If you can get "in" with upper management, they'll roll out the red carpet, hand you business, ignore your slow seasons, and when new hires quit or are fired for "underproducing" you'll inherit their headcount, so your desk can still appear to be growing, even when it's not.
"Earned Remote Work" is an absolute joke, others that have left reviews have covered why, and they're all accurate. Same with work life balance, expected communication monitoring on PTO, etc.
Lastly, a warning to all current and future employees:
Accommodations and support/protection for ADA & minority protected individuals is only provided if you enlist HR to enforce it and know your rights so you can block them from denying you (meaning if you want any support at all go through HR in writing, and even then, be prepared to fight for it) which would be fine - but know that if you do you will be punished directly and indirectly for asking for the accommodations/protections you're legally entitled to. Request accommodations at your own risk; and prepare to become a direct target from that point forward.
Make no mistake- this company staffs special education departments and trains recruiters, they know employment & accessibility law and use technicalities and intimidation like a battering ram to avoid providing legally required protections and accommodations to eligible employees.

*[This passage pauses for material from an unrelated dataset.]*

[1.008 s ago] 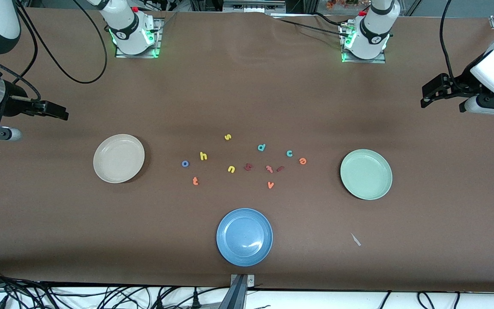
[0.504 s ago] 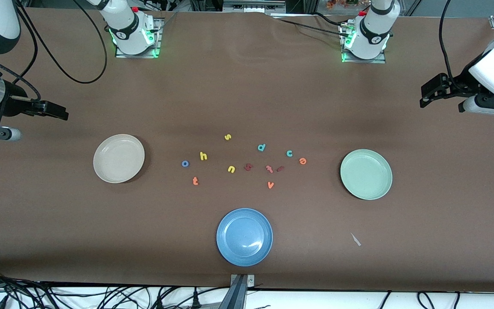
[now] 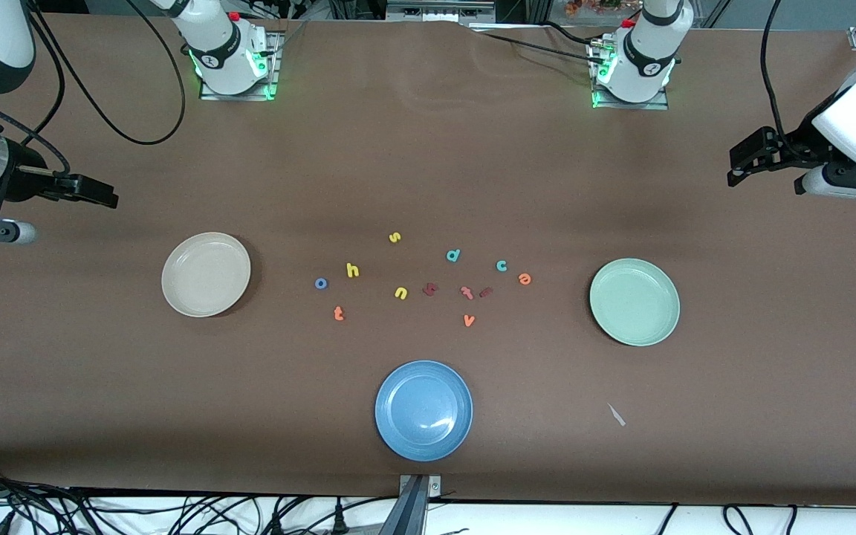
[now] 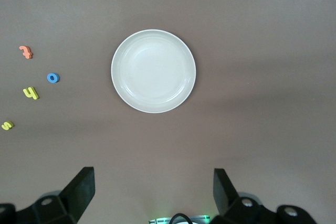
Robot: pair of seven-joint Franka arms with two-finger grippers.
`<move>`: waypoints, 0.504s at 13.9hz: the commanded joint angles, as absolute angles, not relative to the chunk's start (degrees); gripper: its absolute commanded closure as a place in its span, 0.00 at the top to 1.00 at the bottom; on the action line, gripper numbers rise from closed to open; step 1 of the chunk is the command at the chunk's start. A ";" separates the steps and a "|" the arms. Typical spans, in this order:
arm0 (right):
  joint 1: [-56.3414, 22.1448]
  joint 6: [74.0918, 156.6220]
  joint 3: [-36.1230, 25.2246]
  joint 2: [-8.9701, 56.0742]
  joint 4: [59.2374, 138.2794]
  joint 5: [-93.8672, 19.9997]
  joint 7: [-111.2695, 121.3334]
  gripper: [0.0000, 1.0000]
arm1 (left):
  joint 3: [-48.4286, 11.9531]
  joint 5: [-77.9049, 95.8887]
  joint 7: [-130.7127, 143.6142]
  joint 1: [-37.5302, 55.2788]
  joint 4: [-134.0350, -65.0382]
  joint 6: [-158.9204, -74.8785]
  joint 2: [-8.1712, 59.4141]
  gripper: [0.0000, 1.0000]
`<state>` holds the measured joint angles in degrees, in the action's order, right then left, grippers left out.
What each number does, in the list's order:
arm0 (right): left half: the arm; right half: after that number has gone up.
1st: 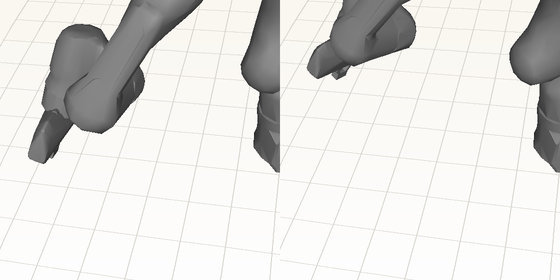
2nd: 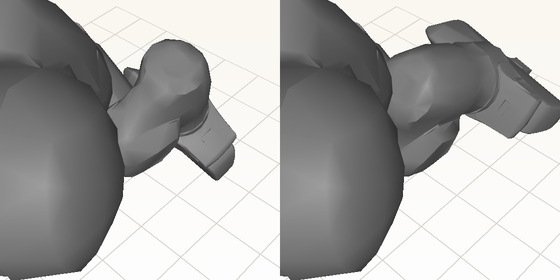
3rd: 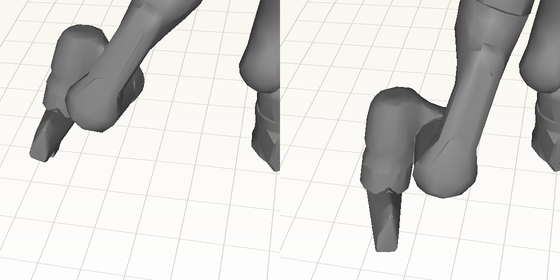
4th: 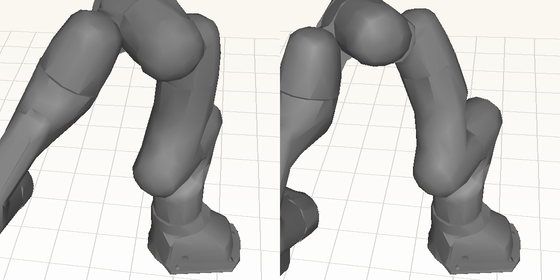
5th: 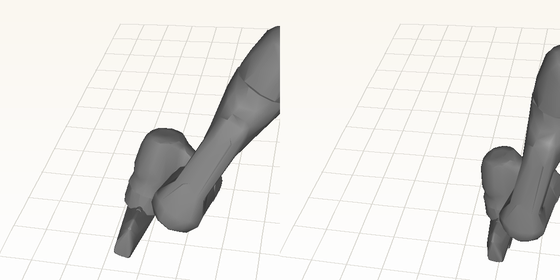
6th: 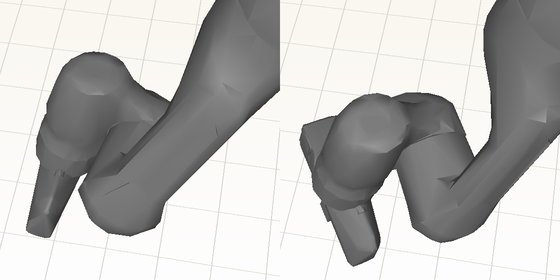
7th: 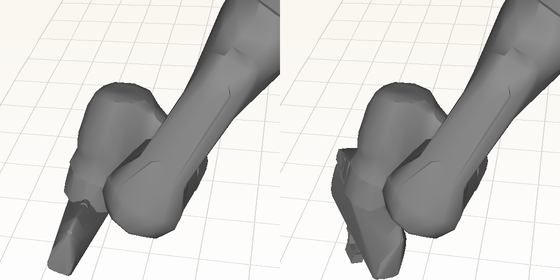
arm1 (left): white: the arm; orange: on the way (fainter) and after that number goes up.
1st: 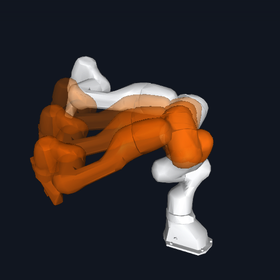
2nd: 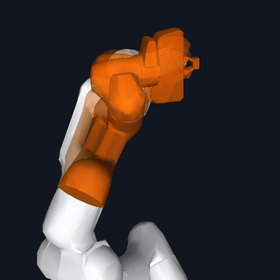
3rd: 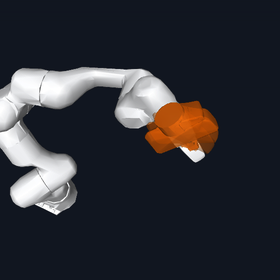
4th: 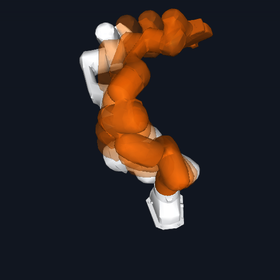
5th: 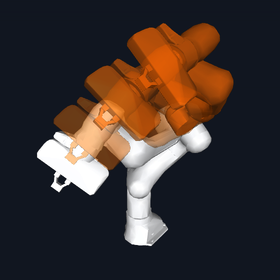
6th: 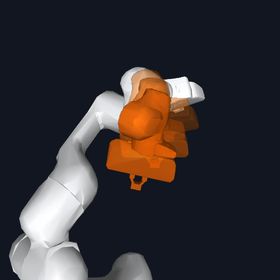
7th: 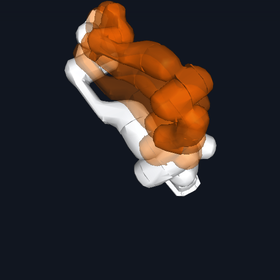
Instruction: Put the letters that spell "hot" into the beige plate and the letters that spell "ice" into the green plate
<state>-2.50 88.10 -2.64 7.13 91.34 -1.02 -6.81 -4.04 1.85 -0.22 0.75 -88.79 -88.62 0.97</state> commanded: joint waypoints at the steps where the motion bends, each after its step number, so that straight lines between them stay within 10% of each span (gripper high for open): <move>1: -2.29 87.36 -2.72 7.12 90.70 -0.97 -6.50 1.00 | -4.39 0.18 -0.18 0.88 -89.03 -88.33 0.26 1.00; 7: -2.29 87.36 -2.99 7.12 90.70 -1.05 -6.42 1.00 | -4.31 0.18 -0.18 1.05 -89.03 -88.33 0.26 1.00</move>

They chronically avoid communication in writing, ambush performance review meetings, often utilizing an overwhelming approach of 2 to 3 leaders on 1 employee giving them no time to prepare or know it is happening- bringing in your entire line of leadership to gaslight you into backing out of pursuing accommodations/support, and often threatening PIPs, piling on grunt work, or taking away any earned perks as a result of needing any accommodations. "Well if you're struggling with anything, I don't see how accommodations will help- this should be easy. Maybe we need to put a metric plan in place to go back to basics and make sure you can handle your job as is." They'll refuse to provide clear written expectations, instructions and job descriptions both to allow for consistent work load increases and sporadic objective changes week to week but also to avoid any responsibility in accommodation & support; making it difficult for employees to gain specific accommodation approval or duty modifications due to not having written responsibilities they can reference when requesting them.
The few special needs & disabled employees that do choose to access the accommodations they are entitled to, often end up targets, ostracized from team & group settings, and once they know your areas of support, leadership will specifically target those as weak areas to bury you in grunt work and make your work life miserable and painful.
HR will also call you and try to pressure you into quitting as a result of asking for legally protected accommodations, and insinuate that needing them at all means that you can't do your job, and wouldn't it be better in the long run to just leave instead, if it's so hard? They will also threaten you for requesting accommodations, and tell you that "the work will only get harder, expectations will only get steeper, stress loads & work loads will only get more intense" if you stay and don't quit. All done by phone, of course, to avoid liability.
Bottom line- if you need health insurance and decent base pay while you look a more sustainable long term position that works for you, or you're a new grad that needs office experience for your resume- this will fit the bill- just understand you are just as expendable and disposable and if you aren't "in" with the right people- like it or not, you'll be hung out to dry and blamed for the mistreatment they give you.
Enter with an exit strategy in mind, or else you'll drown.